An avid gardener, Agnelli authored a number of books on the subject, also providing many of the photographs. Two of her books are about the Agnelli Gardens at Villar Perosa, such as The Agnelli Gardens at Villar Perosa: Two Centuries of a Family Retreat (1998), and the Garden of Ninfa, such as Il giardino di Ninfa (1999). Into the 21st century, she oversaw the opening of the Renzo Piano-designed art gallery Pinacoteca Giovanni e Marella Agnelli, built on the roof of the former Lingotto Fiat factory in Turin. The Agnelli collection includes Picasso, Renoir, Canaletto, Matisse, and Canova masterpieces, and opened in 2002. The gallery also puts on temporary modern art exhibitions. She commissioned art from the likes of Andy Warhol and Richard Avedon.

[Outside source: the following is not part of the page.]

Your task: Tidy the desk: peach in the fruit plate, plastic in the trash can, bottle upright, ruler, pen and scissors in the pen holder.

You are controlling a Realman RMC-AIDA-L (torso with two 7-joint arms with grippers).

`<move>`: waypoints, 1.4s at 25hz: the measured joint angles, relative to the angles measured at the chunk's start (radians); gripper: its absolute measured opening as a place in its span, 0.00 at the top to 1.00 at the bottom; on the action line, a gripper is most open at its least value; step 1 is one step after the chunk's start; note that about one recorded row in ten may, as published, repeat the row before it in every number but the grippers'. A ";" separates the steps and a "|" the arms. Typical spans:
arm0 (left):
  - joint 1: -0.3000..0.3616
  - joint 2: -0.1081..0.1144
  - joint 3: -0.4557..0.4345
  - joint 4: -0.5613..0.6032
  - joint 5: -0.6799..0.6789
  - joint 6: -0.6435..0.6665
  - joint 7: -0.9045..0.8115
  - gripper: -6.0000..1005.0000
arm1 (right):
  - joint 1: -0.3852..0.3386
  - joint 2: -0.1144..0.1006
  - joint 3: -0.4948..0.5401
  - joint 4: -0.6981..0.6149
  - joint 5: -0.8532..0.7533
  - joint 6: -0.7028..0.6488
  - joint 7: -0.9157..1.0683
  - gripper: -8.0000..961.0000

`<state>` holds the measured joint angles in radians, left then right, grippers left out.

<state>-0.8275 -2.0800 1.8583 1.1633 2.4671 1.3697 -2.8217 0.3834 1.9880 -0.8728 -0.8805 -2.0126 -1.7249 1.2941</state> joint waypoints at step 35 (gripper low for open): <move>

In 1970, Agnelli founded the National Commission of United World Colleges. She was a member of the International Board of Trustees of the Salk Institute for Biological Studies in San Diego, California, and of the International Council of the Museum of Modern Art in New York. Among others, she was also vice-president of the Council of Palazzo Grassi in Venice, as well as president of I 200 del Fai in Milan and of the Association of Turin Friends of Contemporary Art in Turin.

== The Swans ==
The reserved, patrician tastemaker, and socialite Agnelli was known for her inclusion in Truman Capote's the Swans, a circle of wealthy, stylish, and well-married women friends whose company he adored because, in his words, they "had created themselves, as he had done", and "had stories to tell". According to Capote, Agnelli was "the European swan numero uno", one of the youngest in a group that included Babe Paley, Gloria Guinness, C. Z. Guest, Slim Keith, Pamela Harriman, Lee Radziwill, and Jacqueline Kennedy Onassis. In her autobiography, Washington Post publisher and Capote friend Katharine Graham recounted that the author once told her that if Paley and Agnelli were "both in Tiffany's window, Marella would be more expensive." Agnelli herself was nicknamed the Swan by Richard Avedon for a 1949 photograph that appeared on Vogue; Agnelli was among the notable photos Avedon took. Her other nickname, the Last Swan, was coined by Capote.

== Death ==
After a long illness, Agnelli died at the age of 91 on 23 February 2019 at her home in Turin; the announcement was made by her family. Days prior to her death, Agnelli's health deteriored, and the cause of death was ruled to be from complications of Parkinson's disease; she had been in a condition of invalidity for several years, and in her last months she was artificially fed. The funeral was held in a strictly private form on 25 February 2019 in the church of San Pietro in Vincoli at Villar Perosa. At the end of the ritual, her body was buried in the family chapel in the city cemetery. Among others, she was mourned by association football club Juventus, which is owned by the Agnelli family.

== Popular culture ==
Agnelli was portrayed in the American biographical film Infamous (2006) by Isabella Rossellini.

== Books ==
- Agnelli, Marella (1987). "Gardens of the Italian Villas"
- Agnelli, Marella (1997). "Ninfa ieri e oggi"
- Agnelli, Marella (1998). "Giardino segreto"
- Agnelli, Marella (1998). "The Agnelli Gardens at Villar Perosa: Two Centuries of a Family Retreat"
- Agnelli, Marella (2000). "Il giardino di Ninfa"
- Agnelli, Marella (2014). "Marella Agnelli: The Last Swan"
- Agnelli, Marella (2014). "Ho coltivato il mio giardino"
- Agnelli, Marella (2015). "La Signora Gocà"

== Honours ==
- Grand Officer Order of Merit of the Italian Republic, the third-highest civil honour in Italy, it was awarded by then president Carlo Azeglio Ciampi on 13 September 2000.